What were two young children doing, pushing a baby in a shopping cart, across four lanes of 50 MPH traffic, at night?

Now if you can come up with an answer that's better than "God works in mysterious ways" than I am all ears. Since that one doesn't hold much water for me any more, I hope you'll understand that "Shit happens" is all I have been able to come up with.

I agree that technology, properly implemented, should hold great promise for us. But understand that when I see people arguing over making decisions like the one in this article, I'm think not one of them has ever had to live with such a thing in their own lives and that they may not be the people we actually need to program those decisions.

I'm sorry, but I'll go with James T. Kirk on this one, "I don't believe in the No Win Scenario" and until these people can come up with a way to avoid hurting anyone, they need to stay out of this part of the decision making game cause it's not a fucking game. They do not really know the consequences of their moralizing. They are planning and deciding in advance who they are going to choose to kill. Between now and they day they can eliminate roadway deaths entirely, they need to limit their game to accident avoidance period, they do that well enough the other one will become a reality all by itself.
 
You are the kind of person that probably shouldn't be allowed to drive. It could easily be argued that you hope for such a scenario which makes you a bit sick and should honestly sit and talk to a dr about this. You are a danger as you will prioritize hitting someone you deem stupid instead of processing and finding a solution to a bad situation.

Ummm, right. No I don't hope for that kind of scenario. But if it comes to that, I will protect myself and my passengers if at all possible.

I have watched a whole bunch of car crash videos and seen a large number of crashes in them where the driver swerved to try to avoid hitting somebody that ran out in the road. A lot of the time they ended up in a really horrible looking crash, and/or flipped their vehicle multiple times.

In my opinion, it is more dangerous to swerve in order to try to miss hitting a jaywalker than it is to just hit the brakes and hope the idiot is able to move out of the way before you hit them.

I also don't swerve for animals anymore. After so many times of possibly getting in a wreck it is just not worth it anymore. If an animal runs out in the road, I will brake if I definitely have enough room to stop and I definitely will not cause somebody to run into the back of my vehicle.. If not, then they get plowed over if they don't get out of the way in time.
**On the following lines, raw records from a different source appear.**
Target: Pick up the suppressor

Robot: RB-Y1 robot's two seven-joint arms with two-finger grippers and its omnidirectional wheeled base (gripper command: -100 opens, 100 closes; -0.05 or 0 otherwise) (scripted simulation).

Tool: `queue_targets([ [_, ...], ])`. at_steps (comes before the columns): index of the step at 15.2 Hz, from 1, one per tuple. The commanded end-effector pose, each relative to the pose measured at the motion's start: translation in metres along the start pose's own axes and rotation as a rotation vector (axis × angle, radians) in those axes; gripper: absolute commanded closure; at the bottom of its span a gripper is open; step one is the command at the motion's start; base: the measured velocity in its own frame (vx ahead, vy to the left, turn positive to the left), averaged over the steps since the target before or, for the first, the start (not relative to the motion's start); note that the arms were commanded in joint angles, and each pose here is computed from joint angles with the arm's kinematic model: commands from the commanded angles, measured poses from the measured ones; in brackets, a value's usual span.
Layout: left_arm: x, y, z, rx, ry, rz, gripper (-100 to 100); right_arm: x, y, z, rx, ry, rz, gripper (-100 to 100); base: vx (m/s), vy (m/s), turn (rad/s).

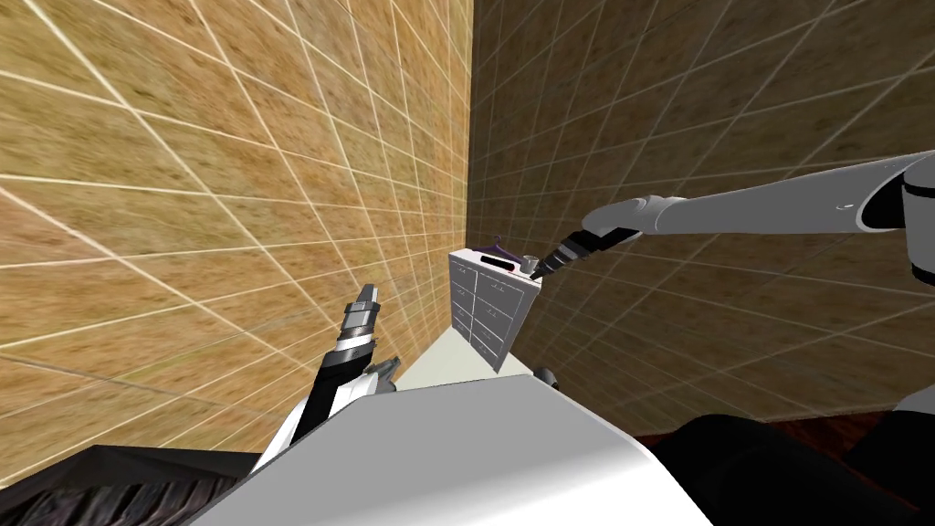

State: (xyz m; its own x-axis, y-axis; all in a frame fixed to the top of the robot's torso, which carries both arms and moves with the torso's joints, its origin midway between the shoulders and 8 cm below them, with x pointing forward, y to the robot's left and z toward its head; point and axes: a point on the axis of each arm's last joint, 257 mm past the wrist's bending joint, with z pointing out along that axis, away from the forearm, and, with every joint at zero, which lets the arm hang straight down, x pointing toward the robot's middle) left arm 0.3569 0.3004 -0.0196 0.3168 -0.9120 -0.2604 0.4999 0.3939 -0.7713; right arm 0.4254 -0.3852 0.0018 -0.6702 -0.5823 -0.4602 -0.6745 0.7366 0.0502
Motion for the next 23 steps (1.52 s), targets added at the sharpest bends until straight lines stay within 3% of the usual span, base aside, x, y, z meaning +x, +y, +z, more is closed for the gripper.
queue_targets([
  [1, 0.0, 0.0, 0.0, 0.0, 0.0, 0.0, 0, -0.004, 0.001, 0.0, 0.008, 0.023, -0.014, -100, 0.066, 0.002, -0.002],
  [13, 0.0, 0.0, 0.0, 0.0, 0.0, 0.0, 0, -0.019, 0.005, 0.01, 0.072, 0.263, -0.068, -100, 0.125, 0.004, 0.088],
  [23, 0.0, 0.0, 0.0, 0.0, 0.0, 0.0, 0, -0.008, 0.016, 0.037, 0.083, 0.478, -0.094, -100, 0.122, -0.003, 0.072],
])
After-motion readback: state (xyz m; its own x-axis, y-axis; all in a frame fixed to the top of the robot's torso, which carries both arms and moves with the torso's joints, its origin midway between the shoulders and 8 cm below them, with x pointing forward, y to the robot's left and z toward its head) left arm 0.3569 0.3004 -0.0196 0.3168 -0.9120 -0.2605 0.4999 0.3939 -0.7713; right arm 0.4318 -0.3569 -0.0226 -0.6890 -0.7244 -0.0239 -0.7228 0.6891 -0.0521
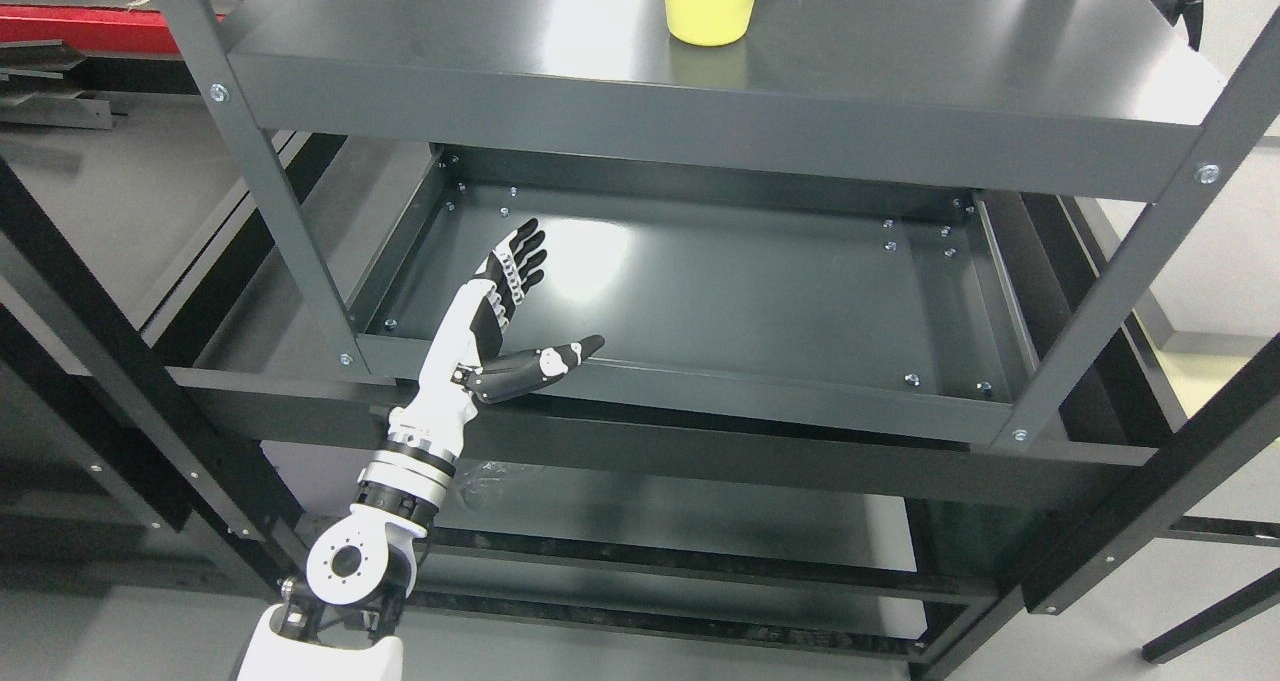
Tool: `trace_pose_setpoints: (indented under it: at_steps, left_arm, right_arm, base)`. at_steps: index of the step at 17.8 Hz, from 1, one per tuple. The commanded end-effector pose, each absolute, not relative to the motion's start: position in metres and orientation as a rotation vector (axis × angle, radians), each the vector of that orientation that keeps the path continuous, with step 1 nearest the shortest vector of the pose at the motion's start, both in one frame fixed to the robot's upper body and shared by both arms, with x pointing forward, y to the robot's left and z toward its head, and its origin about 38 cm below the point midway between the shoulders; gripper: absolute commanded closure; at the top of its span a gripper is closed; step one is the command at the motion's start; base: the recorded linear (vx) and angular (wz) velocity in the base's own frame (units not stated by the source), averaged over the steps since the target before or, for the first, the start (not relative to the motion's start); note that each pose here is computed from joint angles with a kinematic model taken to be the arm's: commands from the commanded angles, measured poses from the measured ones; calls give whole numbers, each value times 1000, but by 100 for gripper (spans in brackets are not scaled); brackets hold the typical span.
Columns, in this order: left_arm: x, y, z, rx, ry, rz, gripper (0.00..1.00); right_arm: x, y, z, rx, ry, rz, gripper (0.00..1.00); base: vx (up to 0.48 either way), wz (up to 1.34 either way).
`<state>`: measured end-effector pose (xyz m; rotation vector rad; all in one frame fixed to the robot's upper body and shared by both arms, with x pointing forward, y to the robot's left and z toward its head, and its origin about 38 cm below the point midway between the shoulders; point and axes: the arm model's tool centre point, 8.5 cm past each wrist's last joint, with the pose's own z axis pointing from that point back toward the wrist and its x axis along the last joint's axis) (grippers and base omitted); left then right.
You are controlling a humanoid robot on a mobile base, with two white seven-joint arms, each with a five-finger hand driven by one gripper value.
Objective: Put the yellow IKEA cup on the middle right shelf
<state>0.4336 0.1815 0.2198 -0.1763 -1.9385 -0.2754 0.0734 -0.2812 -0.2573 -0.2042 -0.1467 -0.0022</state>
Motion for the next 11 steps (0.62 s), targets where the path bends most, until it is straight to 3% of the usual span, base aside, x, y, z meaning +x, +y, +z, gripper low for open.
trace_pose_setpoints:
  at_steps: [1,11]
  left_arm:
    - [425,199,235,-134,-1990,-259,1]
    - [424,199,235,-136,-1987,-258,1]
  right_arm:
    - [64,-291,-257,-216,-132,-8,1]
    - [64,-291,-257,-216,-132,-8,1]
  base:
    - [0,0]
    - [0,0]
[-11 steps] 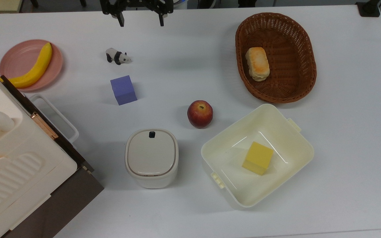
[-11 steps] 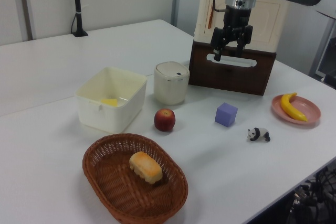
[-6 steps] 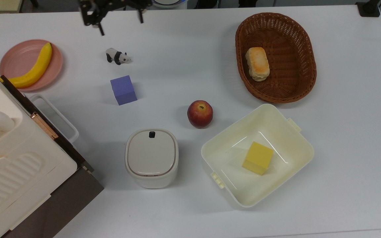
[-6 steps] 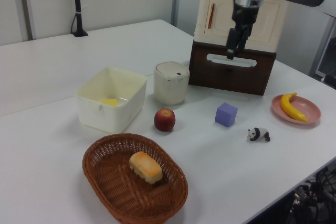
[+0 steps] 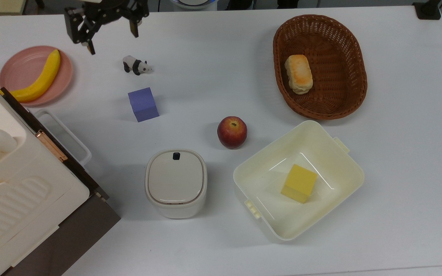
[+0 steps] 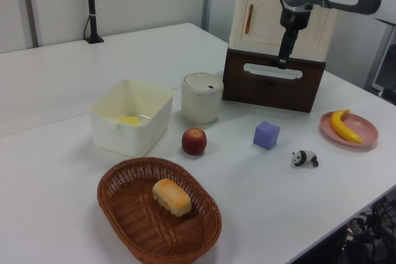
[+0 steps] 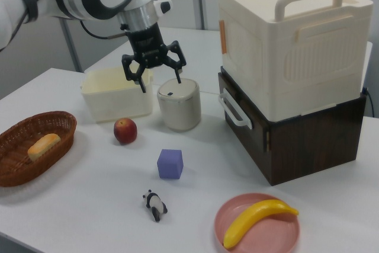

My safety and the safety of my passengers as well as the safety of others on the road is way more important than some stupid animal that runs out in the road.

Since I have started driving over 20 years ago, I have been in one accident... where somebody pulled out in front of me and stopped in the middle of the road.

I am a pretty safe and defensive driver.

edit: I have personally driven well over 400,000 miles.
 
FWIW, I'd argue the car has an obligation to protect the occupants of the vehicle from serious injury as priority. If they don't people won't buy them. But, it's a tough question with no real easy answers.